• WORK TASK
Could you set down the lines below, from the one containing "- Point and" through the final line, exactly as written?

• COLLECTED DATA

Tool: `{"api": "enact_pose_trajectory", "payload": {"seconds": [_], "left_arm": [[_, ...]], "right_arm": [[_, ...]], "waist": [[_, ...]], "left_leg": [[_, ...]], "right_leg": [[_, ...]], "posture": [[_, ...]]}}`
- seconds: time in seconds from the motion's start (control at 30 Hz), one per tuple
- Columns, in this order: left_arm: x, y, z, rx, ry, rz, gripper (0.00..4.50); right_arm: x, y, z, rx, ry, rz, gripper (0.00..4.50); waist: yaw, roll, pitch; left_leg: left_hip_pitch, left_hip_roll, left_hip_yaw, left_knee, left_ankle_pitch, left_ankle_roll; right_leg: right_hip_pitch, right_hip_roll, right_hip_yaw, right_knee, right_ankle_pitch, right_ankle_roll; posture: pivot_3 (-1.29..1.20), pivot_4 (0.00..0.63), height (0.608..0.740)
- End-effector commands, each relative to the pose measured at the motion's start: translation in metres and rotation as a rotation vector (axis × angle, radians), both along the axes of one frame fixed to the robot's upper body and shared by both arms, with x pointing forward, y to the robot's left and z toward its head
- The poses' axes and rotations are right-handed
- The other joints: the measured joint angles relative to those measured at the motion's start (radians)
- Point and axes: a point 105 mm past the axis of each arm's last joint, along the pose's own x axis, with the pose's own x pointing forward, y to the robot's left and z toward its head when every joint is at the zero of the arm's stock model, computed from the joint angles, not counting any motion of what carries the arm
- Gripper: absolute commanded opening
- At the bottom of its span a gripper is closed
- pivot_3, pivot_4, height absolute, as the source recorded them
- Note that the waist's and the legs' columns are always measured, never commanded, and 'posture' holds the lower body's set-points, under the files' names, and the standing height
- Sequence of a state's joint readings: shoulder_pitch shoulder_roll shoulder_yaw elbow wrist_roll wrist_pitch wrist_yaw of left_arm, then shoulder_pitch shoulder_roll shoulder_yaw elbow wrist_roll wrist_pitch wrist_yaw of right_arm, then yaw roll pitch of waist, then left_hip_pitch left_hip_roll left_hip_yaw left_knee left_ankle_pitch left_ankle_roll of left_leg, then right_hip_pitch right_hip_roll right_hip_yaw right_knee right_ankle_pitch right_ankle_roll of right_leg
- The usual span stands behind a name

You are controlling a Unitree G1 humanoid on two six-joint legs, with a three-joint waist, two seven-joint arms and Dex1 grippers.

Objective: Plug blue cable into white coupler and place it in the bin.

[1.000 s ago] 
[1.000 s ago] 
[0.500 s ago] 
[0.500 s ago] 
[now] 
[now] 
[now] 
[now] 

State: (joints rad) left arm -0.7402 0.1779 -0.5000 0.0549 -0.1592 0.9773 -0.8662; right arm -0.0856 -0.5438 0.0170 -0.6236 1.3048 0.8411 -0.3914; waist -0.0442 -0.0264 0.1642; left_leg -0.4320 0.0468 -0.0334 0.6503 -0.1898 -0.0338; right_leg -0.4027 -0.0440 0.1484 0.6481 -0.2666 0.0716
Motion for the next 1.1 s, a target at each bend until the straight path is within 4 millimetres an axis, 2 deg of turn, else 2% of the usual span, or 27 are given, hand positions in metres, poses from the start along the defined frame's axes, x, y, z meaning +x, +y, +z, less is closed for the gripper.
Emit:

• ANSWER SPACE
- Point and axes: a point 105 mm past the axis of each arm's last joint, along the pose's own x axis, with the pose's own x pointing forward, y to the robot's left and z toward its head when every joint is at the zero of the arm's stock model, computed from the joint angles, not counting any motion of what carries the arm
- Gripper: absolute commanded opening
- At the bottom of its span a gripper is closed
- pivot_3, pivot_4, height absolute, as the source recorded them
- Note that the waist's and the legs' columns are always measured, never commanded, and 'posture' holds the lower body's set-points, under the files' names, and the standing height
- Sequence of a state's joint readings: shoulder_pitch shoulder_roll shoulder_yaw elbow wrist_roll wrist_pitch wrist_yaw of left_arm, then shoulder_pitch shoulder_roll shoulder_yaw elbow wrist_roll wrist_pitch wrist_yaw of right_arm, then yaw roll pitch of waist, then left_hip_pitch left_hip_roll left_hip_yaw left_knee left_ankle_pitch left_ankle_roll of left_leg, then right_hip_pitch right_hip_roll right_hip_yaw right_knee right_ankle_pitch right_ankle_roll of right_leg
- The usual span stands behind a name

You are controlling a Unitree G1 humanoid on two six-joint legs, with a three-joint waist, two seven-joint arms and Dex1 grippers.

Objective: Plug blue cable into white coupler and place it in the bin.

[1.000 s ago] 
[1.000 s ago] 
[0.500 s ago] 
[0.500 s ago] 
[now] 
[now] 
[now] 
[now] 

State: (joints rad) left arm -0.7402 0.1779 -0.5000 0.0549 -0.1592 0.9773 -0.8662; right arm -0.0856 -0.5438 0.0170 -0.6236 1.3048 0.8411 -0.3914; waist -0.0442 -0.0264 0.1642; left_leg -0.4320 0.0468 -0.0334 0.6503 -0.1898 -0.0338; right_leg -0.4027 -0.0440 0.1484 0.6481 -0.2666 0.0716
Motion for the next 1.1 s, a target at each bend until the straight path is within 4 millimetres an axis, 2 deg of turn, else 2% of the usual span, or 27 are given, hand positions in metres, poses from the start along the defined frame's axes, x, y, z meaning +x, +y, +z, less is closed for the gripper.
Emit:

No more is needed for this answer.